Welcome to the California Trusts and Estates blog. I’m an attorney in San Diego specializing in Estate Planning, Estate Administration and Probates. I plan to post current information on this blog regarding these topics for my clients and for the general public.
One of the first questions potential estate planning clients ask me is whether or not it would be worthwhile to set up a living trust. In general, a trust is recommended when an individual owns real property and/or over $100,000 in personal property. This is because, in the State of California, if a person dies owning real property titled in his/her name alone or personal property worth over $100,000, a probate is required in order to transfer that property to the heirs. Many married couples own their real property in joint tenancy or community property with right to survivorship. This form of ownership avoids probate on the real property at the death of the first spouse, but probate will be required at the death of the second spouse.

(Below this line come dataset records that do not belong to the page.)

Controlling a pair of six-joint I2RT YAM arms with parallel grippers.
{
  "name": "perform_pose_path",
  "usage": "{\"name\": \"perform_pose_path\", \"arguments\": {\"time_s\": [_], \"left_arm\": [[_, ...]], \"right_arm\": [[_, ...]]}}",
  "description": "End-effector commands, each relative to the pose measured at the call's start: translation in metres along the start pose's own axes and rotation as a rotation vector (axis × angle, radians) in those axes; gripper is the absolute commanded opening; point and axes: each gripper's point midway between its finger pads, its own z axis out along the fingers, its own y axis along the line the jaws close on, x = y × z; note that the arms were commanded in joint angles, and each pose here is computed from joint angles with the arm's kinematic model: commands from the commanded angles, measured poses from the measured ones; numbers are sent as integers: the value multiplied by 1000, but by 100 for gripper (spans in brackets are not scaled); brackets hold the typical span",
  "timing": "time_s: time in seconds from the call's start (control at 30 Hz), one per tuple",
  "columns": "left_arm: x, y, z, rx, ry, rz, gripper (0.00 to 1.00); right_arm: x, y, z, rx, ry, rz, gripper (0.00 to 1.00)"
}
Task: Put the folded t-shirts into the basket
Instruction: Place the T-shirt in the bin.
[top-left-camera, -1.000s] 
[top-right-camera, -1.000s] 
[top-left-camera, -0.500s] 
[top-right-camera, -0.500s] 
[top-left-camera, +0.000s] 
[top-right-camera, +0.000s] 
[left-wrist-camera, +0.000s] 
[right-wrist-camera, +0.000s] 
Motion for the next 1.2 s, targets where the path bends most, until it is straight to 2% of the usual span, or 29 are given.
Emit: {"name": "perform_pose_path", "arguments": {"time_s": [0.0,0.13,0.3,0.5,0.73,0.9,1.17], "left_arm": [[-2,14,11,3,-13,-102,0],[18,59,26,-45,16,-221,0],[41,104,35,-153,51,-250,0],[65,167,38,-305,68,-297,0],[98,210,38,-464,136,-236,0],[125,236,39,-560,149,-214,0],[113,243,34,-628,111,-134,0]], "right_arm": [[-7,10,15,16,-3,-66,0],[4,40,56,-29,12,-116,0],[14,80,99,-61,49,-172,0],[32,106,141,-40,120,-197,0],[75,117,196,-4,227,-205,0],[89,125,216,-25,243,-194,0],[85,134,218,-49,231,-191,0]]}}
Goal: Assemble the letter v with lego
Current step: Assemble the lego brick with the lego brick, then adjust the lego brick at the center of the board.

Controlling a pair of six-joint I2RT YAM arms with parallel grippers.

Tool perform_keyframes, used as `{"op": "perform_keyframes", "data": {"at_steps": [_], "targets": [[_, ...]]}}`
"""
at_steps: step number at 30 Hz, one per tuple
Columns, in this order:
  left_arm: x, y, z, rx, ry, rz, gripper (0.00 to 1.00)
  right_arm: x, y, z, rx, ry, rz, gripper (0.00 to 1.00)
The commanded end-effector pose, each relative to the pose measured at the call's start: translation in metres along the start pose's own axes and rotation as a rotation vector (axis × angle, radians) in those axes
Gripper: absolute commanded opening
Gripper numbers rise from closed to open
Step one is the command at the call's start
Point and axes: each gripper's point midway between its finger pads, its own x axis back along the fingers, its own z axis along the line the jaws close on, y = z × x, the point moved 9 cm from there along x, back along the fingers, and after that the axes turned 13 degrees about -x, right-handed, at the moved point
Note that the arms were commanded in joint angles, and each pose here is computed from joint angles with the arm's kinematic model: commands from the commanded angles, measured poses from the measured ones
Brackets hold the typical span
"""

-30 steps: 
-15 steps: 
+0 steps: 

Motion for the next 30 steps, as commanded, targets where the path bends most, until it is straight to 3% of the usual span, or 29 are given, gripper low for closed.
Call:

Not only is a trust useful for avoiding probate at death, it allows a relatively simple way to transfer control over finances to a trusted family member in case of disability. For instance, if an elderly woman develops dementia and does not have her assets in a trust, her children may be forced to petition the court for a conservatorship in order to manage her assets on her behalf.
All in all, living trusts are a great estate planning tool – but there are also plenty of clients who don’t need one. A qualified estate planning attorney will be able to tell you whether or not a trust should be included in your estate plan.